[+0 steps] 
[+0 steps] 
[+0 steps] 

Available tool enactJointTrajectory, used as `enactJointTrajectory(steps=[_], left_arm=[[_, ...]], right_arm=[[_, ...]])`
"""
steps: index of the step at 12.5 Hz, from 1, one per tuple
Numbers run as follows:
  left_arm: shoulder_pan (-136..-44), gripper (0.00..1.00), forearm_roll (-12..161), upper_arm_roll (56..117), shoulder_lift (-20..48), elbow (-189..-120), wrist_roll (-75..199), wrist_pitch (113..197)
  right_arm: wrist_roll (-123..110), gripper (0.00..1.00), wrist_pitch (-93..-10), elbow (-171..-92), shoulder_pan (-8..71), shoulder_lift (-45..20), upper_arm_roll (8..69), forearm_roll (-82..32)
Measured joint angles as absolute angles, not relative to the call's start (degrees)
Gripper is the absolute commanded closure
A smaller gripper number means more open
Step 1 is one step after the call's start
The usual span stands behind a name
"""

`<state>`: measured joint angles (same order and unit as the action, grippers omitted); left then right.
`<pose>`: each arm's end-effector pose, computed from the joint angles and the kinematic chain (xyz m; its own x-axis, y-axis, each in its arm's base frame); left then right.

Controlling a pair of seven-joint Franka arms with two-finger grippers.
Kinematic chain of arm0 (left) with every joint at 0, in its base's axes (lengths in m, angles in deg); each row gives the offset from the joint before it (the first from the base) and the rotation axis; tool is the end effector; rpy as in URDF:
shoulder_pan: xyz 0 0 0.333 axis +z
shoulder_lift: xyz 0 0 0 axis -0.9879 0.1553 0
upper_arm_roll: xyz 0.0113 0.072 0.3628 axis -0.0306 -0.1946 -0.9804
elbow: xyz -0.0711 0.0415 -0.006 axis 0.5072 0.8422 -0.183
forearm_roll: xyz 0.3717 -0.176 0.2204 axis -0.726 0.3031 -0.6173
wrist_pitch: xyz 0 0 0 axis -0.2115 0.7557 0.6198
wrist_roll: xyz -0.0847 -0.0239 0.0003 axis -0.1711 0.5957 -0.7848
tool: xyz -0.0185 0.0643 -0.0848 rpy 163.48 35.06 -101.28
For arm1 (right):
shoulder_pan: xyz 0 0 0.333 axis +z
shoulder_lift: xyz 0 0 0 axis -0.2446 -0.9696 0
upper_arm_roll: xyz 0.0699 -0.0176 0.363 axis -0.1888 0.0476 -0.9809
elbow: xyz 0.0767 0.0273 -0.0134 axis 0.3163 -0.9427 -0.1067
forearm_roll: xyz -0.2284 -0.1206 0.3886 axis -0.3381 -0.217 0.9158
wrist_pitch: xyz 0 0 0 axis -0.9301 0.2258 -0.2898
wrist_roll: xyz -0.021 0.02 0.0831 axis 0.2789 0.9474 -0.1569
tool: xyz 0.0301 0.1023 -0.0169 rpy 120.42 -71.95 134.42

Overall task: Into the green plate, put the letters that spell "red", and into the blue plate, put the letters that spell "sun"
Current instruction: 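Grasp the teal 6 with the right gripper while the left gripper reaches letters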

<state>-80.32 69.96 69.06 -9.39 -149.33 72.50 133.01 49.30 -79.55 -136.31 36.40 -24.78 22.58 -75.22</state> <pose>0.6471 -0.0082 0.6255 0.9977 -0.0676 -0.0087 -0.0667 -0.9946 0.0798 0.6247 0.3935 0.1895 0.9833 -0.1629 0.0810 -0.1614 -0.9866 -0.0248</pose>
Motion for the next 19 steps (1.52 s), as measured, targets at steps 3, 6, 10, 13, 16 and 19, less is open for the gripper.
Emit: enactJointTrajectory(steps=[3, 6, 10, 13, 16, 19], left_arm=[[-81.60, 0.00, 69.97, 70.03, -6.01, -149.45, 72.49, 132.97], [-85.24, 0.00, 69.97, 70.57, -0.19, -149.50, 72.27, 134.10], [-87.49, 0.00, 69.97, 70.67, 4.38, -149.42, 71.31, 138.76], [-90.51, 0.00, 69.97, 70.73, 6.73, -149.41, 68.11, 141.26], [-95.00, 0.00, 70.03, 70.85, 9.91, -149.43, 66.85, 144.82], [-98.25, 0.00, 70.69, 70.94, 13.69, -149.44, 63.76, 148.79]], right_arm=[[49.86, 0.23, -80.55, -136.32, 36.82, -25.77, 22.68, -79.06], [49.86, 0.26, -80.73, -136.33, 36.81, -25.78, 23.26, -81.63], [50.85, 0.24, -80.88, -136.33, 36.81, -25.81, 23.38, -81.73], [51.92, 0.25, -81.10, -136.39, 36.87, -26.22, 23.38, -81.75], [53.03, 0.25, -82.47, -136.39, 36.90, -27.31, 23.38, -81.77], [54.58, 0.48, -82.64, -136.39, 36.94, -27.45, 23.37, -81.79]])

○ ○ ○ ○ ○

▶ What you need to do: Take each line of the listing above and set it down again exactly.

▶ Result for this exercise:
[+0 steps] 
[+0 steps] 
[+0 steps] 

Available tool enactJointTrajectory, used as `enactJointTrajectory(steps=[_], left_arm=[[_, ...]], right_arm=[[_, ...]])`
"""
steps: index of the step at 12.5 Hz, from 1, one per tuple
Numbers run as follows:
  left_arm: shoulder_pan (-136..-44), gripper (0.00..1.00), forearm_roll (-12..161), upper_arm_roll (56..117), shoulder_lift (-20..48), elbow (-189..-120), wrist_roll (-75..199), wrist_pitch (113..197)
  right_arm: wrist_roll (-123..110), gripper (0.00..1.00), wrist_pitch (-93..-10), elbow (-171..-92), shoulder_pan (-8..71), shoulder_lift (-45..20), upper_arm_roll (8..69), forearm_roll (-82..32)
Measured joint angles as absolute angles, not relative to the call's start (degrees)
Gripper is the absolute commanded closure
A smaller gripper number means more open
Step 1 is one step after the call's start
The usual span stands behind a name
"""

`<state>`: measured joint angles (same order and unit as the action, grippers omitted); left then right.
`<pose>`: each arm's end-effector pose, computed from the joint angles and the kinematic chain (xyz m; its own x-axis, y-axis, each in its arm's base frame); left then right.

Controlling a pair of seven-joint Franka arms with two-finger grippers.
Kinematic chain of arm0 (left) with every joint at 0, in its base's axes (lengths in m, angles in deg); each row gives the offset from the joint before it (the first from the base) and the rotation axis; tool is the end effector; rpy as in URDF:
shoulder_pan: xyz 0 0 0.333 axis +z
shoulder_lift: xyz 0 0 0 axis -0.9879 0.1553 0
upper_arm_roll: xyz 0.0113 0.072 0.3628 axis -0.0306 -0.1946 -0.9804
elbow: xyz -0.0711 0.0415 -0.006 axis 0.5072 0.8422 -0.183
forearm_roll: xyz 0.3717 -0.176 0.2204 axis -0.726 0.3031 -0.6173
wrist_pitch: xyz 0 0 0 axis -0.2115 0.7557 0.6198
wrist_roll: xyz -0.0847 -0.0239 0.0003 axis -0.1711 0.5957 -0.7848
tool: xyz -0.0185 0.0643 -0.0848 rpy 163.48 35.06 -101.28
For arm1 (right):
shoulder_pan: xyz 0 0 0.333 axis +z
shoulder_lift: xyz 0 0 0 axis -0.2446 -0.9696 0
upper_arm_roll: xyz 0.0699 -0.0176 0.363 axis -0.1888 0.0476 -0.9809
elbow: xyz 0.0767 0.0273 -0.0134 axis 0.3163 -0.9427 -0.1067
forearm_roll: xyz -0.2284 -0.1206 0.3886 axis -0.3381 -0.217 0.9158
wrist_pitch: xyz 0 0 0 axis -0.9301 0.2258 -0.2898
wrist_roll: xyz -0.021 0.02 0.0831 axis 0.2789 0.9474 -0.1569
tool: xyz 0.0301 0.1023 -0.0169 rpy 120.42 -71.95 134.42

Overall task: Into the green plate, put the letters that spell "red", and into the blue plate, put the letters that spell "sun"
Current instruction: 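Grasp the teal 6 with the right gripper while the left gripper reaches letters
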
<state>-80.32 69.96 69.06 -9.39 -149.33 72.50 133.01 49.30 -79.55 -136.31 36.40 -24.78 22.58 -75.22</state> <pose>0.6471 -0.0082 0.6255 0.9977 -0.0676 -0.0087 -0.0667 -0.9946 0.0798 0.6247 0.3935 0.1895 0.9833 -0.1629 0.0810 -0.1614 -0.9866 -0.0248</pose>
Motion for the next 19 steps (1.52 s), as measured, targets at steps 3, 6, 10, 13, 16 and 19, less is open for the gripper.
Emit: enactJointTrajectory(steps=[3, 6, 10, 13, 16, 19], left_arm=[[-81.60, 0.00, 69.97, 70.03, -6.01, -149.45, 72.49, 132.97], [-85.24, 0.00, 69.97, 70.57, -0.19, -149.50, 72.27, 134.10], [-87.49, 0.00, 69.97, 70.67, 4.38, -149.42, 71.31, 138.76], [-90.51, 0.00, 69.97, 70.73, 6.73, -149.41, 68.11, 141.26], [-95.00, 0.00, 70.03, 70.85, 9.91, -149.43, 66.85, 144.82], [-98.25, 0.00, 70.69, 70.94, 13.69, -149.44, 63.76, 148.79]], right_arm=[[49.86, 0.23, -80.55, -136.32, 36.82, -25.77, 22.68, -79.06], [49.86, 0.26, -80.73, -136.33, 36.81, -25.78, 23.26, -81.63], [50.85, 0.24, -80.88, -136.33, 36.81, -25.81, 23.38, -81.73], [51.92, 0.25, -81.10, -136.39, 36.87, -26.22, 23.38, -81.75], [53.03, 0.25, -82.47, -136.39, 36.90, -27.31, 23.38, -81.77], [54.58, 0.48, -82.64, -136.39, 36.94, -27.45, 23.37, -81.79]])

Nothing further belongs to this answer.